Hey Melvin,
it's advised to manually delete your objects from the bottom up instead of letting the cascade delete the objects for you. The cascade delete is indeed not very fast. And you can gain some time there. Though I don't know how much you’ll gain it’s definitely worth a shot in your case to try out different delete structures according to the associations you've set.
As a follow-up note and possible solution for people also wondering what to do best:
I tried to create a microflow to manually check and delete all entities that would normally be deleted by the cascade. Because I had about 3.3k records in my root entity, about a dozen entities linked to the root entity and another 8 entities linked to one of those dozen entities, the microflow became rather lengthy and with lots of retrieves and add-to-lists inside of the main loop of the root entity and of the secondary loop of one of the others. This eventually led to exactly the same performance as cascade deleting all my records, thus did not solve my problem.

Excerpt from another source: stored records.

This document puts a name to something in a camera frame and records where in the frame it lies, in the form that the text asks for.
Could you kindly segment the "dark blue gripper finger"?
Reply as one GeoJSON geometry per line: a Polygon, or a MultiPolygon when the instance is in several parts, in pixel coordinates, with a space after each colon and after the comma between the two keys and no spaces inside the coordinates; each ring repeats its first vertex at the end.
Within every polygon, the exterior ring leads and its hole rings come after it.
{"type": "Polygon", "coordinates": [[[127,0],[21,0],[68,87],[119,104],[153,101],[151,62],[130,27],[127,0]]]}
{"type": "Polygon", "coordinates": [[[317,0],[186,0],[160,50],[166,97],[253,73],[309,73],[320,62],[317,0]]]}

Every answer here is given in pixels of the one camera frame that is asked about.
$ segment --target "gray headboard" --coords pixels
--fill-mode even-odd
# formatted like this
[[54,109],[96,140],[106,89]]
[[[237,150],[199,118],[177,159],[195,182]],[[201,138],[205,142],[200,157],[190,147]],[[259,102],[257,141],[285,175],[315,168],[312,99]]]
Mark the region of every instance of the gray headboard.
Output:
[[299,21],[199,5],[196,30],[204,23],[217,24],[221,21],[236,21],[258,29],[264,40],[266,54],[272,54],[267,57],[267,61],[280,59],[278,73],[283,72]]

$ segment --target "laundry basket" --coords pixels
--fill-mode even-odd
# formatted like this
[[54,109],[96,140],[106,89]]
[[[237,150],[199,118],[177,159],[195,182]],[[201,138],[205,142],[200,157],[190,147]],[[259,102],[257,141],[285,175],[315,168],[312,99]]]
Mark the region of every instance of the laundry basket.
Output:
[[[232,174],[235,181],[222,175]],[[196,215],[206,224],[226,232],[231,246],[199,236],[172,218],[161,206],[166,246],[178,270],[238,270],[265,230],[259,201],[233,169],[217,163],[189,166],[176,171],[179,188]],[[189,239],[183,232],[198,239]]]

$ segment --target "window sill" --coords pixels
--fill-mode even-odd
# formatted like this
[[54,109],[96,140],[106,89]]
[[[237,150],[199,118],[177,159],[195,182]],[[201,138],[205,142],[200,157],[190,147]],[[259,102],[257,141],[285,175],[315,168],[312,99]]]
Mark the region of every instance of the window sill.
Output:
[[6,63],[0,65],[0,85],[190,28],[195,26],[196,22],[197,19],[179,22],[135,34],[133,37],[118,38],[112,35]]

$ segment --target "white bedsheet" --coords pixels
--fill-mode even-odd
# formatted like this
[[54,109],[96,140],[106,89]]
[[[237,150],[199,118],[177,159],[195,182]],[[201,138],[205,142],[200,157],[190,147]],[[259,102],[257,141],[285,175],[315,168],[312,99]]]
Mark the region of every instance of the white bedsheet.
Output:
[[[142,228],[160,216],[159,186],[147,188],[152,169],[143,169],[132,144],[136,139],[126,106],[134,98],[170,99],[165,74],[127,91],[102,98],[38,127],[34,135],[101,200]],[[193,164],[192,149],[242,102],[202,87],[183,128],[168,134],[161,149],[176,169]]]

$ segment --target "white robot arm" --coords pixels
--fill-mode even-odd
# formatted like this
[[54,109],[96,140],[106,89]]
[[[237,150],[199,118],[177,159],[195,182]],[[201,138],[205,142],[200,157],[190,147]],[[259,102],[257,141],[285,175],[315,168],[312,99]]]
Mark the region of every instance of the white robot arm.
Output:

Instead I've now created After Create microflows for all persistent entities and in the MF linked them to the current session. When I now need to start the user off with a “clean slate” (aka: removing all old data and retrieving the new), I simply retrieve every entity from DB linked to the current session and delete it. Although the system does need to run a very small after create microflow for every entity imported and created in this application, the deletion of all old data now completes in seconds rather than minutes and the time it takes to run the after create micoflows is neglectable to say the least.
Hope this will help someone running into a similar performance issue.